Populations diverge (move away) from one another or from the "parent" population in different ways. Selection pressure (natural selection) is the principle driving force. Note that "natural selection" is considered a theory, and you ought to keep this in mind, but there is a much, much broader theory of evolution where natural selection is only one part.


Adaptive radiation is a very broad term that is used for both microevolutionary and macroevolutionary trends. Species (micro) and groups (macro) diverge over vast periods of time to fill ever-changing habitats and niches.
In consideration of multigene traits with continuous variation within the population (microevolution):
Directional Selection: Traits such as height, coloration, speed, size, etc… are governed by many genes, and the resulting distribution of phenotypes is represented by a bell curve. Selection pressure may favor one extreme or the other and move the entire curve in one direction. For example, if there is continuous variation in pigmentation and dark pigmentation is favored by selective pressure, then the population will - over time - become darker. This is an example of directional selection.
Stabilizing Selection: In another example, those individuals with the average phenotype may be favored. This is the case with birth weight in human babies. We want the babies to develop as much as they can and still make it through the birth canal. A 3-4 pound baby can easily make through even a narrow birth canal, but is at a developmental disadvantage. A baby weighing between 10-12 pounds is nicely developed, but might get stuck. When selection pressure favors individuals with phenotypes in the middle of a continuous range, we call it stabilizing selection.
Disruptive selection is the opposite of stabilizing selection in that both extremes are favored, and individuals in the middle of the continuous phenotypic continuum are the least fit.

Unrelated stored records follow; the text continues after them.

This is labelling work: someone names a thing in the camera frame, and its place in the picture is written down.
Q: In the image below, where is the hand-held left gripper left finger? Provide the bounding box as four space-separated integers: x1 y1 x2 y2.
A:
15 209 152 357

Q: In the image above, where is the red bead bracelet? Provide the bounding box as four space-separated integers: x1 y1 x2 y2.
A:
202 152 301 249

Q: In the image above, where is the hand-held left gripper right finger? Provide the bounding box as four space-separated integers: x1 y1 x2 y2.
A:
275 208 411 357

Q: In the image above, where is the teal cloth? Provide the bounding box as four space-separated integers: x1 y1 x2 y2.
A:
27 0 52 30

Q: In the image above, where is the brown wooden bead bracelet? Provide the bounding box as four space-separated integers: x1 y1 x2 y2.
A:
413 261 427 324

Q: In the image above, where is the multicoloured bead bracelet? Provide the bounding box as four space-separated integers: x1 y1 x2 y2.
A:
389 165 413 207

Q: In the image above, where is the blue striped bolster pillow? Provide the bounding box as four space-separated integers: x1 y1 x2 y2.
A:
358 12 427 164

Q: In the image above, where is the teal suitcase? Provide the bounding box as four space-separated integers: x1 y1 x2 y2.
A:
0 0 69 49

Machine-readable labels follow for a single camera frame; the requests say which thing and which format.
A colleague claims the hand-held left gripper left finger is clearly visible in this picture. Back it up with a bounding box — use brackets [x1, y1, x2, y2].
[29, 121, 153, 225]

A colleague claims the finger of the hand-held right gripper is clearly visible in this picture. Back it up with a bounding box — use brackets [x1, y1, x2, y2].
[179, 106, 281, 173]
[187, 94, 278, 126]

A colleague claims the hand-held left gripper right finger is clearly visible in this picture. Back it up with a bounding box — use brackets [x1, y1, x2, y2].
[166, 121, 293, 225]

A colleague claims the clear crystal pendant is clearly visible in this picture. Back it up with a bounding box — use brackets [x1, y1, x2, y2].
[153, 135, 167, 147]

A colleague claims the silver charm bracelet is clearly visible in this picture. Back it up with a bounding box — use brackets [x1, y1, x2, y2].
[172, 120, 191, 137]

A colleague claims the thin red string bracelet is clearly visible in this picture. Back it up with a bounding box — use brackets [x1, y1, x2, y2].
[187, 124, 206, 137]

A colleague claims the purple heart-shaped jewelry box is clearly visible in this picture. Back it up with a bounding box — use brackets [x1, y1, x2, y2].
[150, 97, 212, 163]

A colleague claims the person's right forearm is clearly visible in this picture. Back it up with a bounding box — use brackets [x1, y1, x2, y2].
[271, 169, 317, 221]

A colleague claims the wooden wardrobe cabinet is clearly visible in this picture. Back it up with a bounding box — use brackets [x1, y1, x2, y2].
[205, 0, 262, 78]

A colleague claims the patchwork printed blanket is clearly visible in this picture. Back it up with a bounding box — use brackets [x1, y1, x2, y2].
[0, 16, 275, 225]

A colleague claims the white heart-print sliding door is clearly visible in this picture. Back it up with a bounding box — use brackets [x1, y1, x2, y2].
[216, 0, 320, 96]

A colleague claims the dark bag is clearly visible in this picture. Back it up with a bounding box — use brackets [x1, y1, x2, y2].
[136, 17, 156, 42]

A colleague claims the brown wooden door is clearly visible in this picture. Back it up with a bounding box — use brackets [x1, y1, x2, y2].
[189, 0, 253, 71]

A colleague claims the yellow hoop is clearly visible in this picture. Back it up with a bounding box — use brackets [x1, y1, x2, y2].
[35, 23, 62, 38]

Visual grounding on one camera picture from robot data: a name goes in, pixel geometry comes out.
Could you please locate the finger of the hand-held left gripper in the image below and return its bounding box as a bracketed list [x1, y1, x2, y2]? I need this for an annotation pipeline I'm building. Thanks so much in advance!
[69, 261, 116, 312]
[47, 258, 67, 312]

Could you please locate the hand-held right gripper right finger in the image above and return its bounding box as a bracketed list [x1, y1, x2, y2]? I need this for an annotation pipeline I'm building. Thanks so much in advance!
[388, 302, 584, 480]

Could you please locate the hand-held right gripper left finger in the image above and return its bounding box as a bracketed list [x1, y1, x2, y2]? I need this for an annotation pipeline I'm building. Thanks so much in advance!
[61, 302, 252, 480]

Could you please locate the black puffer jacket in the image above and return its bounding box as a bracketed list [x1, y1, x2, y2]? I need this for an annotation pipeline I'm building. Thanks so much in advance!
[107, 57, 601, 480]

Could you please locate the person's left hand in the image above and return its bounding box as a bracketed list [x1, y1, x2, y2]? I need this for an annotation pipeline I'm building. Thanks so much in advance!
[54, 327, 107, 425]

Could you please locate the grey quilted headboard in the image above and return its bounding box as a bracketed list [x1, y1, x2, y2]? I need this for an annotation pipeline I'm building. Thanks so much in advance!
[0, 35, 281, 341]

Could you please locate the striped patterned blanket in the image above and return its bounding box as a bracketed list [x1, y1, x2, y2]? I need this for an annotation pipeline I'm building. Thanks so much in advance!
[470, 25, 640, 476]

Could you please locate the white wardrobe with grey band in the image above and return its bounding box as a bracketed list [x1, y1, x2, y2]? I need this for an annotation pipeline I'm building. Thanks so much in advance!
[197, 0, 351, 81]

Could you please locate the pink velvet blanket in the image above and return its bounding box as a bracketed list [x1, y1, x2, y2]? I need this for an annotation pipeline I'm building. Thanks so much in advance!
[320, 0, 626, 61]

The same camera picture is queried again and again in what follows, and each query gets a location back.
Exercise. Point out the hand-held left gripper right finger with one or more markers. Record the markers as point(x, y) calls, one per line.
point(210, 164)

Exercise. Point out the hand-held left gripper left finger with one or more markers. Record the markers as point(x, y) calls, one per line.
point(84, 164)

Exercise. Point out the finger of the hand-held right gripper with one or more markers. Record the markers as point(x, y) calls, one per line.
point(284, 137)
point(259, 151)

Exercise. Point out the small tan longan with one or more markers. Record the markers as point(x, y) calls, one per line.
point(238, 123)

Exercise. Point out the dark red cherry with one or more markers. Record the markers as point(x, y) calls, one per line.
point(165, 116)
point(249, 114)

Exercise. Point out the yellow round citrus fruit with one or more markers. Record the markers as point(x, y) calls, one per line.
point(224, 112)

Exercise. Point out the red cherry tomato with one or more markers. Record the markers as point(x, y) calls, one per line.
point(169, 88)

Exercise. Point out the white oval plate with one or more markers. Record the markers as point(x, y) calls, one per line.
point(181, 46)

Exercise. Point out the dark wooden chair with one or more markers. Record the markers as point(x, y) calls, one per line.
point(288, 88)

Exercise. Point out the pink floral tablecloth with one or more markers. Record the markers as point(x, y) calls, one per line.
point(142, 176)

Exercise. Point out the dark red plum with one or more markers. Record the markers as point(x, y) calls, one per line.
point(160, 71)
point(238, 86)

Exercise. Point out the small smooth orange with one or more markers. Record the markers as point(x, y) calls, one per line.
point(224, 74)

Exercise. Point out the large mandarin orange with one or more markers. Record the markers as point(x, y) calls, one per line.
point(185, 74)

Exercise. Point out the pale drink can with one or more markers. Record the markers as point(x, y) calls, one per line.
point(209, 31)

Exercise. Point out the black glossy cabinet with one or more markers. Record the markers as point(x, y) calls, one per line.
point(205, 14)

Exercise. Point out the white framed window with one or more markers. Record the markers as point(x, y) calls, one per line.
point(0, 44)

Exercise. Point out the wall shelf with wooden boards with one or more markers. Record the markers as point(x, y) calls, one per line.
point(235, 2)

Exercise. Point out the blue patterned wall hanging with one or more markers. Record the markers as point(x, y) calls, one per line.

An example can be found in the case of "Darwin's Finches" (ask me to tell you about this someday) from the Galapagos Islands. Having descended from a single parent population, the species found today can be assessed based on the size and shape of their beaks. Depending on the source of food available on an island, a standard beak may not be long and slender enough to reach into crevices to pick out its little bits of food, and the same beak may not be short and stout enough to crack open seeds hulls to get at the yummy bits on the inside. So the "average" beak is at a disadvantage, while long and slender (one extreme of the distribution) or short and stout (the other end) are favored. Disruptive selection leads to divergence and ultimately a splitting of a parent species into two new ones.
In consideration of macroevolutionary trends:
Coevolution: Competition is not the only force driving evolution. Since all life is interdependent on other life forms, it is obvious that cooperation is also a significant driving force. When species evolve in response to one another to the benefit of both, this is called coevolution. Consider a flower and its specific pollinator. There are far too many examples to list, but we will consider the results of hundreds of millions of years of convergent evolution when our focus is on communities in ecosystems. In this context, the result of coevolution is called mutualism or mutualistic symbiosis.
Convergent evolution: Another macroevolutionary trend occurs in diverse species that find themselves competing within a similar ecological niche. Over time, the selection pressures exerted by the habitat/niche result in organisms that are superficially similar, yet have very different evolutionary genealogies. Such is the case with the shark and the dolphin. The dolphin traces its ancestry to land dwelling species that are warm blooded, placental mammals that get oxygen from lungs, not gills, and they nurse their young with milk. While sharks and dolphins may share superficial characters, their ancestry and phylogenetic history (phylogenetics is the term used to classify organisms on the metaphorical "Tree of Life" based on genealogy/ancestry).
Speciation:
The species concept itself is difficult and not absolute. A common definition would be "a group of closely related interbreeding individuals producing fertile offspring under natural conditions." This excludes the majority of all life - the asexually-reproducing bacteria, archaea, and most of the unicellular eukaryotic microbes.
Diverging populations - over time - interbreed with decreasing frequency. Since the definition of "species" includes "interbreeding" then such diverging populations are headed toward becoming new/different species. With rare exceptions (usually found in plants) the complete reproductive isolation does not occur suddenly from one generation to the next. This "separation phase" muddies the water of what constitutes a species. Grizzly bears, Ursus arctos, and polar bears, Ursus maritimus, are genetically/gametically capable of interbreeding, but they don't do this (with very rare exceptions) so they are considered different species (this is where the "under natural conditions" clause in the species definition comes into play). The same is true of lions, Panthera leo, and tigers Panthera tigris. We see speciation even further along in the sterile hybrids of horses, Equus caballus, and donkeys, Equus asinus, where the offspring are sterile. (See also postzygotic barriers - "reduced hybrid fertility" below)
Reproductive isolating barriers:
Prezygotic (barriers that prevent egg and sperm from meeting to form a zygote) and Postzygotic (barriers that do not allow the zygote to develop into a normal, healthy, fertile individual).
Prezygotic:
Allopatric speciation ("different country") occurs over long periods of geographical isolation. Archipelagos are great places to study allopatric speciation.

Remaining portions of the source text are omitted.